- Stored items from a collection:
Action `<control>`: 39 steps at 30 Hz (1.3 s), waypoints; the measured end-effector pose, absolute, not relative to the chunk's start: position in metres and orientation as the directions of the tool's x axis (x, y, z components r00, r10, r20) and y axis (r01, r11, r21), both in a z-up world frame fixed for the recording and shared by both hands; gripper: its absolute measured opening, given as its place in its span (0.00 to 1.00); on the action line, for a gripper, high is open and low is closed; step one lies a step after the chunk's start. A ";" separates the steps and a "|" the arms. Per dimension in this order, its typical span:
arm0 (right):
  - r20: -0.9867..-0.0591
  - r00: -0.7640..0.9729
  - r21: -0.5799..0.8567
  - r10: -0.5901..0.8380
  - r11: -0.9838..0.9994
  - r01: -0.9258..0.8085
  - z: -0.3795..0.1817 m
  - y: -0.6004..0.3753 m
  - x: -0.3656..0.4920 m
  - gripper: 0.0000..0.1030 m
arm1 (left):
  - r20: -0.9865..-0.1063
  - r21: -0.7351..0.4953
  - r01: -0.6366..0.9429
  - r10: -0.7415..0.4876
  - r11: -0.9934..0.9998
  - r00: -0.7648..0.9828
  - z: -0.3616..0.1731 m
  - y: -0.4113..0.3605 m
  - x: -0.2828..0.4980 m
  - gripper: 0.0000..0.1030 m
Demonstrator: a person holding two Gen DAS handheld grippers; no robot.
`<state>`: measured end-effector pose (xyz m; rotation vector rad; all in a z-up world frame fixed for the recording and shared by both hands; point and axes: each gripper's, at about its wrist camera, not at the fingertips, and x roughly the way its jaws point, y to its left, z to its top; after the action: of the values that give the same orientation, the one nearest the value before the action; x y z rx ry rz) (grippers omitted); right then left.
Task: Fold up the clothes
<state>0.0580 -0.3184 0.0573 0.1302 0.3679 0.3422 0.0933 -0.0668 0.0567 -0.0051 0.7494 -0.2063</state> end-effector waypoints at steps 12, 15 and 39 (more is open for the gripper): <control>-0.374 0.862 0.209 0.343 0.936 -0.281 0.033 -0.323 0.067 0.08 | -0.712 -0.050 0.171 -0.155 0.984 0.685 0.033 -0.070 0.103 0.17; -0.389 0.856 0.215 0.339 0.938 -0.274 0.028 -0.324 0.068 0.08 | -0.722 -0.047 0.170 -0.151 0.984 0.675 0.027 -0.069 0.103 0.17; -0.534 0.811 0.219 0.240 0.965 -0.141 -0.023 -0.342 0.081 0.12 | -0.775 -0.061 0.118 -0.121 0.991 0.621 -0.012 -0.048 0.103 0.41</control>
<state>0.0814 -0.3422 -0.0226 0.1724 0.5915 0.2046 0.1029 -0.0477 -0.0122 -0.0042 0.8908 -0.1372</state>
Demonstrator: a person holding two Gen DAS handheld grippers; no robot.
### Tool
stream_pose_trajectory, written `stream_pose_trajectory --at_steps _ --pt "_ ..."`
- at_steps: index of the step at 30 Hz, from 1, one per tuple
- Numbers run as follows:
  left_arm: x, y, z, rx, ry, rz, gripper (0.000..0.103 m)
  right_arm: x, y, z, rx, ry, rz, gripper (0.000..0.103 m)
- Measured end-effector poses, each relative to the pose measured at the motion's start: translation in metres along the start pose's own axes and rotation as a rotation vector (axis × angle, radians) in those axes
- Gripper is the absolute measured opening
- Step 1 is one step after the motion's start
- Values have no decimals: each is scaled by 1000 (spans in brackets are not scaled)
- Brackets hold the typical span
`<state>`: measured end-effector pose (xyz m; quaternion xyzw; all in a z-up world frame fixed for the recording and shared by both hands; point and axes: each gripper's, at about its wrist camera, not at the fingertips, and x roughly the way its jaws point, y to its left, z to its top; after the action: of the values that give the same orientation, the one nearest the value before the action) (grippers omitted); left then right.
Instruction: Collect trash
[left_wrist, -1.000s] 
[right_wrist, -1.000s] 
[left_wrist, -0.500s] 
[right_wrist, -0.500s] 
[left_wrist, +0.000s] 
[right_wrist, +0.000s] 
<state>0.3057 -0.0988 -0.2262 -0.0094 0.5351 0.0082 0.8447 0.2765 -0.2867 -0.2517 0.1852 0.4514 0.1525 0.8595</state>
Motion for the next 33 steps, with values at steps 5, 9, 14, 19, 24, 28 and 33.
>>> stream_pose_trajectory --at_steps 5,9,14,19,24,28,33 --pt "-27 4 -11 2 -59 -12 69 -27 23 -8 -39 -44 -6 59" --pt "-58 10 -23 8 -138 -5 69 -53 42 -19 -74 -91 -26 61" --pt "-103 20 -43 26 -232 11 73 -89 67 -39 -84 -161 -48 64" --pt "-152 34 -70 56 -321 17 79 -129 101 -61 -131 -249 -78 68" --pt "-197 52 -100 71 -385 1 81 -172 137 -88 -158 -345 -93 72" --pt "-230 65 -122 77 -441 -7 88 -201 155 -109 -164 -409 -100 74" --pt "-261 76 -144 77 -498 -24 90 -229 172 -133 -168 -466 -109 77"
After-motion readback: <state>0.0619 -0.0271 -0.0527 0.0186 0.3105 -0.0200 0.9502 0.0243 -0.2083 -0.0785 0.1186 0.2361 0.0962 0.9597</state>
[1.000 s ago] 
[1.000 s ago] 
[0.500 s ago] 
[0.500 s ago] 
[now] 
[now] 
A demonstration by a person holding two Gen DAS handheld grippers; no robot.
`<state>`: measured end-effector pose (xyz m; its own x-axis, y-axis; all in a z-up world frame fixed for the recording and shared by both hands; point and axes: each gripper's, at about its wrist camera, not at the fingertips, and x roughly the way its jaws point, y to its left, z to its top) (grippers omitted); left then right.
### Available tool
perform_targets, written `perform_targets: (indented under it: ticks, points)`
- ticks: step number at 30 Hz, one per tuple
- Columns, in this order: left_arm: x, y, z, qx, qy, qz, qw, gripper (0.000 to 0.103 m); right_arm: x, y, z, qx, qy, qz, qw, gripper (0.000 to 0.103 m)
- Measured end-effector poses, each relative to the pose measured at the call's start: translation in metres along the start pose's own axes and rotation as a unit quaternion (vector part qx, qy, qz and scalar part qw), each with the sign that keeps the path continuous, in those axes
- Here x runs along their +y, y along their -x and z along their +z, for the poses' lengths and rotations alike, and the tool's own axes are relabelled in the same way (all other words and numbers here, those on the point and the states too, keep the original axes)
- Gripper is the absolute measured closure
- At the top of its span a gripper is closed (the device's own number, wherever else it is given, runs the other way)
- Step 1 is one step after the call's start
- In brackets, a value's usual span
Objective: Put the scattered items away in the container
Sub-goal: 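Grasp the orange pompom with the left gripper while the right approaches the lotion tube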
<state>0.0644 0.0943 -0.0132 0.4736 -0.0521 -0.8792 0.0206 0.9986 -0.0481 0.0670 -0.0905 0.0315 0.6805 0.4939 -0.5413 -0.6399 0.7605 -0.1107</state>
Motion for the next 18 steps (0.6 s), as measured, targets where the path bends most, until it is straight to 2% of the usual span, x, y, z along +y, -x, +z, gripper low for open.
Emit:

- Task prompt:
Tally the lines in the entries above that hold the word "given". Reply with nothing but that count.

- Result:
2